Do standby periods count as ‘working time’ for the purposes of the EU Working Time Directive?

In recent cases it was held that standby periods are considered as ‘working time’ under the EU Working Time Directive if the standby period affects, “objectively and very significantly, the possibility for the [worker] freely to manage the time during which his or her professional services are not required and to pursue his or her own interests”. This depends on the particulars circumstances of the individual being required to work on standby. Only constraints imposed at national level would apply. Two cases have recently dealt with this: DJ v Radiotelevizija Slovenija and RJ v Stadt Offenbach am Main.

RJ v Stadt Offenbach am Main

The employee in this case was a firefighter who was required as part of his job to respond to a call and be at the town boundary of the call out location in uniform with his vehicle within 20 minutes of the call. This was held to be ‘working time’ by the European Courts of Justice (‘ECJ’).

The EJC held that constraints on the employee’s free management of time which were as a natural result of the freedom of choices made by the employee may not be considered when deciding whether the time is considered as ‘working time’. For example, where there is some distance between the employee’s residence and the place the employee is required to be on standby, that would not automatically be a factor to consider as ‘working time’.

Considerations that are important to consider are as follows:

  • The frequency of the time the employee is called on standby on average, the higher the frequency the less likely the employee is to be able to freely manage their time;
  • Where the employee is required to stay at the workplace whilst being on standby, in particular where this objectively and very significantly restricts the possibility for the employee to freely to manage their time;
  • The reasonableness of the time it takes for the employee to be able to resume their activities or plan activities whilst being on standby e.g. if the employee is required to respond and work within minutes, this would dissuade the employee from being able to make plans therefore restricting their management of free time;
  • Does the employee need to physically respond and travel to respond to the work request on standby or can they respond from home, this may impact whether they can manage their free time;
  • Are they provided with a service vehicle in which to respond to the standby request, this may aid the employer to get to the call out location quicker than other means of transport so aiding management of free time.
DJ v Radiotelevizija Slovenija

In this case, the employee was a specialist technician who was required to be on standby and respond to calls at two television transmission centres at different locations. When on standby, though the employee was not required to stay at the transmission centre, he was required to respond to calls and where necessary attend the transmission centre within an hour of the call. The employee when on standby relocated staying nearby, due to where he resided and where the transmission centres were located; he could not reasonably travel on a daily commute. Due to his location, he was given accommodation when he was on standby in order to be within the vicinity of the centres.
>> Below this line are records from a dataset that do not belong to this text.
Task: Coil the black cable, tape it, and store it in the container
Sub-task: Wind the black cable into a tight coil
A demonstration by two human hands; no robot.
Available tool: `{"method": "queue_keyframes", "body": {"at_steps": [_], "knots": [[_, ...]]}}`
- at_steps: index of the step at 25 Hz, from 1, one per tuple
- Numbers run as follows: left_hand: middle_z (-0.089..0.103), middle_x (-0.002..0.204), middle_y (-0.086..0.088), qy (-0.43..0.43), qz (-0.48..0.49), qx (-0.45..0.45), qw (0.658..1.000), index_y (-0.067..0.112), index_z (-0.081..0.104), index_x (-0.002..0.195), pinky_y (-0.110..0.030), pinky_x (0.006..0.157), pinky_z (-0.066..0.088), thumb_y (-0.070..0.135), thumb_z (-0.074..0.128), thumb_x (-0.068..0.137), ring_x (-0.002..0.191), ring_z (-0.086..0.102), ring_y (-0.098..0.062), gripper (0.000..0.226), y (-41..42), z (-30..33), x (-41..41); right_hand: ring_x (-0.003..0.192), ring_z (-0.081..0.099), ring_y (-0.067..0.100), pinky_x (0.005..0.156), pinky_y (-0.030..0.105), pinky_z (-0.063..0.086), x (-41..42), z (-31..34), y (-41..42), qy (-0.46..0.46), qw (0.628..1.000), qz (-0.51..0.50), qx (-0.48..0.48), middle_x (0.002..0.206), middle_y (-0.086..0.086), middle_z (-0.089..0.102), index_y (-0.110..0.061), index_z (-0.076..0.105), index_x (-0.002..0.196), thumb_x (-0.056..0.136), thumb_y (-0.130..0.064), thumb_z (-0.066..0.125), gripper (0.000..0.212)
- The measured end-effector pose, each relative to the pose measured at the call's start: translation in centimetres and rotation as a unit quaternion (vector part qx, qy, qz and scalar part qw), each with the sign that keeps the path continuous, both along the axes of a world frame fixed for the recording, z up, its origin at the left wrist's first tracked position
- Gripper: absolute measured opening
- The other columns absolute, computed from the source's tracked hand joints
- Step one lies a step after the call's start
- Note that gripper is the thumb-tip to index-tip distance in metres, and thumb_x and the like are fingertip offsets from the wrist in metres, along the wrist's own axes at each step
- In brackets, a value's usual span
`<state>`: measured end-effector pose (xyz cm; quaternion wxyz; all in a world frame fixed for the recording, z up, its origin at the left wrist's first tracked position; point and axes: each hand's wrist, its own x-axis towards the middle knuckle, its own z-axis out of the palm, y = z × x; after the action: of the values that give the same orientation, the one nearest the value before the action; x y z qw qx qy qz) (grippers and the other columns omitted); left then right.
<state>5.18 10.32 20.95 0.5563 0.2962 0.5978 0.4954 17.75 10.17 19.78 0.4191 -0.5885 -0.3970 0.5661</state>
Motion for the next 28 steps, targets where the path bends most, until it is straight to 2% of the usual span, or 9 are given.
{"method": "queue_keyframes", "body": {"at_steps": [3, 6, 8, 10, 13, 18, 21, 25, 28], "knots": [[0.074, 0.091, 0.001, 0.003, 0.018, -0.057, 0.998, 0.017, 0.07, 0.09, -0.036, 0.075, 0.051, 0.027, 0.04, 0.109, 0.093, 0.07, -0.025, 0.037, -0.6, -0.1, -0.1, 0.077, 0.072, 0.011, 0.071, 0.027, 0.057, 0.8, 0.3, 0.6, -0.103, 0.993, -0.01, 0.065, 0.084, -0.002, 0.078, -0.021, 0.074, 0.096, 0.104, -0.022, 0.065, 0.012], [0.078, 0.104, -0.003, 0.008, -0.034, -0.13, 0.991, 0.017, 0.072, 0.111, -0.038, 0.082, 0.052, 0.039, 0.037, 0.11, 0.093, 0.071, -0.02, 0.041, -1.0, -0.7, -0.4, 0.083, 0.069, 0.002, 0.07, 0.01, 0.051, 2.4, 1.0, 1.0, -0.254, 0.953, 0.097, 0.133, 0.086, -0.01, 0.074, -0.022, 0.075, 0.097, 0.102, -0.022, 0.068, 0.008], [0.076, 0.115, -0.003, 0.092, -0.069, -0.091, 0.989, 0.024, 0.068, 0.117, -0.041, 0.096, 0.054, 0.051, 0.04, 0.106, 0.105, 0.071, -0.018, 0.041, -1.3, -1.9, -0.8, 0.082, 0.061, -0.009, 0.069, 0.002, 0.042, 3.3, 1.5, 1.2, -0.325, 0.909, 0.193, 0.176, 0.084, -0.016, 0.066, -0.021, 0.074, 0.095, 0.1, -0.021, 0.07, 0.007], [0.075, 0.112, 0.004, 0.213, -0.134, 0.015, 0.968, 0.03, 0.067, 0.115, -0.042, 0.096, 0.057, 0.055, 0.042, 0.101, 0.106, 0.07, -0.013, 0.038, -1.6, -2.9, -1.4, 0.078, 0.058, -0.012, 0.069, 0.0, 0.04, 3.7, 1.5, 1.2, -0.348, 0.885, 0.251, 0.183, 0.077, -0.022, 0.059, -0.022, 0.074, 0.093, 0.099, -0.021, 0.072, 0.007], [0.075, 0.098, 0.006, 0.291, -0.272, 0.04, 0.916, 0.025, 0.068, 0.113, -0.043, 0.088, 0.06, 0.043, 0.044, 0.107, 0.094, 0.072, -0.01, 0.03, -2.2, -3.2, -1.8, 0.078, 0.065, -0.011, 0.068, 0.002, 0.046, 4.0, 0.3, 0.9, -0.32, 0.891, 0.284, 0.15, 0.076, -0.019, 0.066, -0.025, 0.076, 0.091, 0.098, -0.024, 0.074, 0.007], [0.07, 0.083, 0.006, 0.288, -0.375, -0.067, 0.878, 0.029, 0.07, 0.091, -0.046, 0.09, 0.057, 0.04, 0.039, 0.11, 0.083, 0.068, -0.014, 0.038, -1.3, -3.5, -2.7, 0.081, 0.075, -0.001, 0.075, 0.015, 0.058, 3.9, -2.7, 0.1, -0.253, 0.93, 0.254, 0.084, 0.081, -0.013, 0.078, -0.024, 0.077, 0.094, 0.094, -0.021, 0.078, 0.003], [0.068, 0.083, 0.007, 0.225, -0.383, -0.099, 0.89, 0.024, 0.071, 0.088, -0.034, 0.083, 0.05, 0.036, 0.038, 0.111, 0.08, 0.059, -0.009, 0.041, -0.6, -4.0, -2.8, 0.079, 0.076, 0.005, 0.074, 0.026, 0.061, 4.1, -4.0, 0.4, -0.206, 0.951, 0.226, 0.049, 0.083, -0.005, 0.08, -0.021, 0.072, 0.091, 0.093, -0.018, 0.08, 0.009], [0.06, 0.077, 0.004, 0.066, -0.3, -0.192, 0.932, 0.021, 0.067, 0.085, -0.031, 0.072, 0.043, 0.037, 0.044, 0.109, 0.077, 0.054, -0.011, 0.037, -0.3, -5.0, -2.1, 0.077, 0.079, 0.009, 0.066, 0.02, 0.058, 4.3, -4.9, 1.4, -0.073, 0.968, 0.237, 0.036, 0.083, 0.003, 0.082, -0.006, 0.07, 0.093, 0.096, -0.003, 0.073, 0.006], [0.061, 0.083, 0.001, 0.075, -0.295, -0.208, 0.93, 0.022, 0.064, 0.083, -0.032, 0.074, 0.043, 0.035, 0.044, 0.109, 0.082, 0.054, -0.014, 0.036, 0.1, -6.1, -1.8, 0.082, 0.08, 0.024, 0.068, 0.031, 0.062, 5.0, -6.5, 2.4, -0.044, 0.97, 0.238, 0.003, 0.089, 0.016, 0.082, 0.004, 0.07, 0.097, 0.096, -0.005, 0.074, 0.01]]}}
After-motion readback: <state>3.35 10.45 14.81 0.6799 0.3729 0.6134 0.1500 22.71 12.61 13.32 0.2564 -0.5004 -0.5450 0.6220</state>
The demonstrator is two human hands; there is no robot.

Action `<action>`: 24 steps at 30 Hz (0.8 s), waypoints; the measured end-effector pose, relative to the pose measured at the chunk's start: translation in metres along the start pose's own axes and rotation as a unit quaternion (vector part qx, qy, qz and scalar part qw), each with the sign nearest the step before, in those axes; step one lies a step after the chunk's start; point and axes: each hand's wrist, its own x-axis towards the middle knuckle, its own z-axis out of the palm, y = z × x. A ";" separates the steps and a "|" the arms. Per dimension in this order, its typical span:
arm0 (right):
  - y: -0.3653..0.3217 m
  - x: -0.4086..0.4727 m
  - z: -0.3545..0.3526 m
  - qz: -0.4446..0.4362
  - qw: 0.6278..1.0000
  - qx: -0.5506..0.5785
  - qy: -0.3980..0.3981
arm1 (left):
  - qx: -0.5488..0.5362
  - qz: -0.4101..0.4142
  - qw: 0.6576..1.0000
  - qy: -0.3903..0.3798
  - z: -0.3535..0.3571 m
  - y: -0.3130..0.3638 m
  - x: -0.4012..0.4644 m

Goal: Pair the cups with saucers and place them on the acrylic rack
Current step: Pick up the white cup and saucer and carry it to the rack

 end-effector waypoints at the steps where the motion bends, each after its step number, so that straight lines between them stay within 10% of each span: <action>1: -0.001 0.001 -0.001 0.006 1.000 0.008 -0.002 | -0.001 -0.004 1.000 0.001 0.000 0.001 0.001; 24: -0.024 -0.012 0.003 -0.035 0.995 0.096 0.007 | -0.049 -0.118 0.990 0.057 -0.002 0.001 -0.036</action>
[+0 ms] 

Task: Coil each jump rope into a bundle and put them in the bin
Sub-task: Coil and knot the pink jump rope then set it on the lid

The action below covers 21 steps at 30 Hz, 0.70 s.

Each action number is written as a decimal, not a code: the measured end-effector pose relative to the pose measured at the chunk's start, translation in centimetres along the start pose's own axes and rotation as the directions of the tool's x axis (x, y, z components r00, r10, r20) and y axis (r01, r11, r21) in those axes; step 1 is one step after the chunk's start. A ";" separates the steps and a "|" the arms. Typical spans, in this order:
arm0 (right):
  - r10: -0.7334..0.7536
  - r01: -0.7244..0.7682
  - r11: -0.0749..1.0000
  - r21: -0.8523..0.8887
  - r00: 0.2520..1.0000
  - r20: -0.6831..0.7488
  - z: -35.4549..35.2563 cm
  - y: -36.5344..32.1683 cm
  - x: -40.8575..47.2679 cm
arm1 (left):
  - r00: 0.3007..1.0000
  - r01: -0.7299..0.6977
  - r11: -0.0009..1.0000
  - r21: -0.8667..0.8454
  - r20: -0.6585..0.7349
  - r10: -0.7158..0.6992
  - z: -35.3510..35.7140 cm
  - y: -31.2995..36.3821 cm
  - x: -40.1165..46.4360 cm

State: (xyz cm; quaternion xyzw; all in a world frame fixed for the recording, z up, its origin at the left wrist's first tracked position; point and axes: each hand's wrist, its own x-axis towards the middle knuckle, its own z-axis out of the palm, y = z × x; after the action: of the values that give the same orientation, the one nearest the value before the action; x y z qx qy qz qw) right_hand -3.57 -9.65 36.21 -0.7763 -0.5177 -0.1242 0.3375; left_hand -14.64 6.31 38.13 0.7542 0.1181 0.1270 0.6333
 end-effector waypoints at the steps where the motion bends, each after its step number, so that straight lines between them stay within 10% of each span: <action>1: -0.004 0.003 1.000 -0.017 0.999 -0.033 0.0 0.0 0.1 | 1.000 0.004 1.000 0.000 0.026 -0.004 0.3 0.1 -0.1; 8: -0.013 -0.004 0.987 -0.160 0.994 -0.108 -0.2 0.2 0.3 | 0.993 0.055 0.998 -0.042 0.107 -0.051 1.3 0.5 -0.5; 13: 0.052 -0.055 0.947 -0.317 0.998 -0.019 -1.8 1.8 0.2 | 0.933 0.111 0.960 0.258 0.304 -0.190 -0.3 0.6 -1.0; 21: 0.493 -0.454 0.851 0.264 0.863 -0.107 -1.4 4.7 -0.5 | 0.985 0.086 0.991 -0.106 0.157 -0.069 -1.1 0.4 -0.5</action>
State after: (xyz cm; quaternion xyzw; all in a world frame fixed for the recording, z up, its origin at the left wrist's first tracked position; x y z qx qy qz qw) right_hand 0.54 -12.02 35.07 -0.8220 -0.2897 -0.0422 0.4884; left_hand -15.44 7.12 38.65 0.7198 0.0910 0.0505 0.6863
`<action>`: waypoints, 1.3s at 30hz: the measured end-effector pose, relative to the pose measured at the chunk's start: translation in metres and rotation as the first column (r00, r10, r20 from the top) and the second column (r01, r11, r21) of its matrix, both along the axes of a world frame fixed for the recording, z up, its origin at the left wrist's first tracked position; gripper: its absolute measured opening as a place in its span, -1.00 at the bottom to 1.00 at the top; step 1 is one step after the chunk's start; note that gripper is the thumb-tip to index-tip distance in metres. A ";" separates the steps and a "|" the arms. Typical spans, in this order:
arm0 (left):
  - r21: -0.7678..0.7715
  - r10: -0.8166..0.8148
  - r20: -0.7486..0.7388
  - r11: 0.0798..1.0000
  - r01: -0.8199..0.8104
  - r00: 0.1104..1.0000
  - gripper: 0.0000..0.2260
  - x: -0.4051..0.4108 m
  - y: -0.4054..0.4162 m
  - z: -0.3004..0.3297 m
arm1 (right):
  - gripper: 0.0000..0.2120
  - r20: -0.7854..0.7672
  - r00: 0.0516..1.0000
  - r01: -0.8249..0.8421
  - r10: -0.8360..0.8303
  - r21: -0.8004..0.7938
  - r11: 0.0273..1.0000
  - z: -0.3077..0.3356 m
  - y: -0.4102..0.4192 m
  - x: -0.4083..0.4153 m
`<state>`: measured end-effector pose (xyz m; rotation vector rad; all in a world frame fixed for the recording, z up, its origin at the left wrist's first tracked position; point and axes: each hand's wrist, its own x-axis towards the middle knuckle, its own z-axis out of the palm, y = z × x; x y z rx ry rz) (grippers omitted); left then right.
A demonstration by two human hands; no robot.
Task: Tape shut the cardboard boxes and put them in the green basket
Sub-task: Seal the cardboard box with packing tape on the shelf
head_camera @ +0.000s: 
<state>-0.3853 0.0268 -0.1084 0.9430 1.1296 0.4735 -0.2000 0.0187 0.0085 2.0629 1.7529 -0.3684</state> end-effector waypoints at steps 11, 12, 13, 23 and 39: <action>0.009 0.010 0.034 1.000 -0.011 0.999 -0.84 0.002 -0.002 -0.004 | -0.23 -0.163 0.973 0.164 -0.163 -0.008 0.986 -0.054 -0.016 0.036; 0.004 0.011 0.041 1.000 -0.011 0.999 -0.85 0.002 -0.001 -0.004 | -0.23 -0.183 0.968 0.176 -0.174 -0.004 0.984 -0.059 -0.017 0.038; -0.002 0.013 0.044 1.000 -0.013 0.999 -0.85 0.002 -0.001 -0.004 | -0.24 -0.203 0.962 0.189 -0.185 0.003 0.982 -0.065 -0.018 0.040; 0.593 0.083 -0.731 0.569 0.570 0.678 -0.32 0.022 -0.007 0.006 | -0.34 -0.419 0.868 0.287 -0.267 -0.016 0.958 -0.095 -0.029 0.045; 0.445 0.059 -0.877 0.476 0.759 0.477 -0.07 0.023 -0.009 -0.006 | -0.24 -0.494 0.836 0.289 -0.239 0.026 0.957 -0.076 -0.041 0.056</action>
The ECJ held that standby time where an employee stays away from home, but is not required to, will not automatically render it all ‘working time’ as in this case the employee had freely chosen to reside with that amount of distance between their home and workplace. A national court would need to consider the frequency of the standby call outs in each period, in order to understand how the standby restricted the employee from freely managing their own time and pursuing their leisure activities.

Considerations that are important to consider are as follows:

  • Whilst on standby, time needs to be distinguished between ‘working time’ and ‘rest period’, however the fact that the employee isn’t undertaking the work in question does not make it automatically a ‘rest period’;
  • Where the employee is on standby and required to be immediately available to provide the relevant service, the whole of the standby period should be considered as ‘working time’ particularly if it has an ‘objective and very significant impact on their ability to pursue their personal and social interests’;
  • In situations where it is difficult for the employee to leave, not because of the obligations imposed by the standby but by other factors including the nature of the workplace/location do not constitute ‘working time’;
  • Where the employer provides accommodation to aid the employee being on standby, does not solely mean that the standby time will constitute ‘working time’.

These decisions are important in assessing whether standby time is ‘working time’ or ‘rest period’. Once the time is classified as ‘working time’ the employer has health and safety obligations to consider including the frequency and longevity of the amount of ‘working time’ and its impact on the employees.

Please note, since Brexit, though the UK are not bound by ECJ decisions, they may have regard to the judgments so it is important to stay alert to these decisions regardless of Brexit.

The law and practice referred to in this article or webinar has been paraphrased or summarised. It might not be up-to-date with changes in the law and we do not guarantee the accuracy of any information provided at the time of reading. It should not be construed or relied upon as legal advice in relation to a specific set of circumstances.